His fondness for ornithology had already taken root in him for a long time and, in fact, he even published his first studies on birds in 1923, when he was still studying medicine at Greifswald. The long excursions through the countryside together with his father had helped him avidly observe all kinds of birds. characteristic of the German landscape, taking an interest in its behaviour, ecological relations and the environment in which it they lived.

After completing his training on German soil Ernst Mayr he had the opportunity to spend two years traveling around the Pacific islands, especially New Guinea and the Solomon Islands. It was a scientific expedition, in which he was researching and relating to endemic species of birds of Oceania, with the intention of finding and establishing genetic laws and evolutionary.

Thanks to his observations during the Ernst Mayr expedition, whose journey resembled that of Charles Darwin aboard the Beagle, he was fully convinced of the correctness of the naturalist's evolutionary theory English. However, despite his conviction with the Darwinian postulates, he had doubts as to how it was possible that individuals of the same species, at some point in its evolutionary history, cease to be part of it and give rise to two or more new species and differentiated.

He later went to the United States to work at the Museum of Natural History in New York., where he did research on bird taxonomy from 1931 to 1935. A little later, in 1937, he along with other scientists gave support to the theory of the "modern evolutionary synthesis", which had already been outlined in the book "Genetics and the origin of of the Species” by the Russian-American geneticist Theodosius Dobzhansky, a book that was crucial in spreading evolutionary postulates within the scientific community international.

From 1953 to 1975 he taught Comparative Zoology at Harvard University.
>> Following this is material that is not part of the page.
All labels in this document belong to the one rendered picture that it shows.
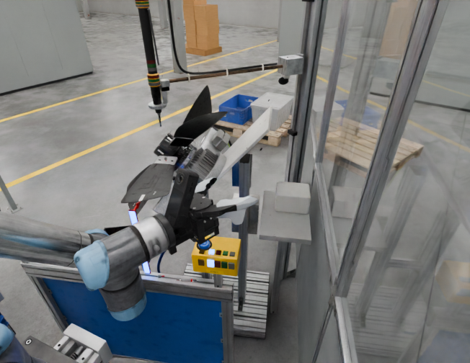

In 1961 he became the director of the Harvard Museum of Comparative Zoology. Shortly before entering that institution as a teacher, Mayr he had proposed a new classification for fossils, including those of hominids that had been documented up to that time. This alternative proposal ended up having wide acceptance within the paleontology community.

His wife was Margarete Mayr, who died in 1990, with whom he had two daughters. Ernst Walter Mayer died on February 3, 2005 in Bedford, Massachusetts, United States, after a brief period of age-related illness. At the time of his death he was 100 years old, half a year shy of turning 101 and having known five grandchildren and ten great-grandchildren.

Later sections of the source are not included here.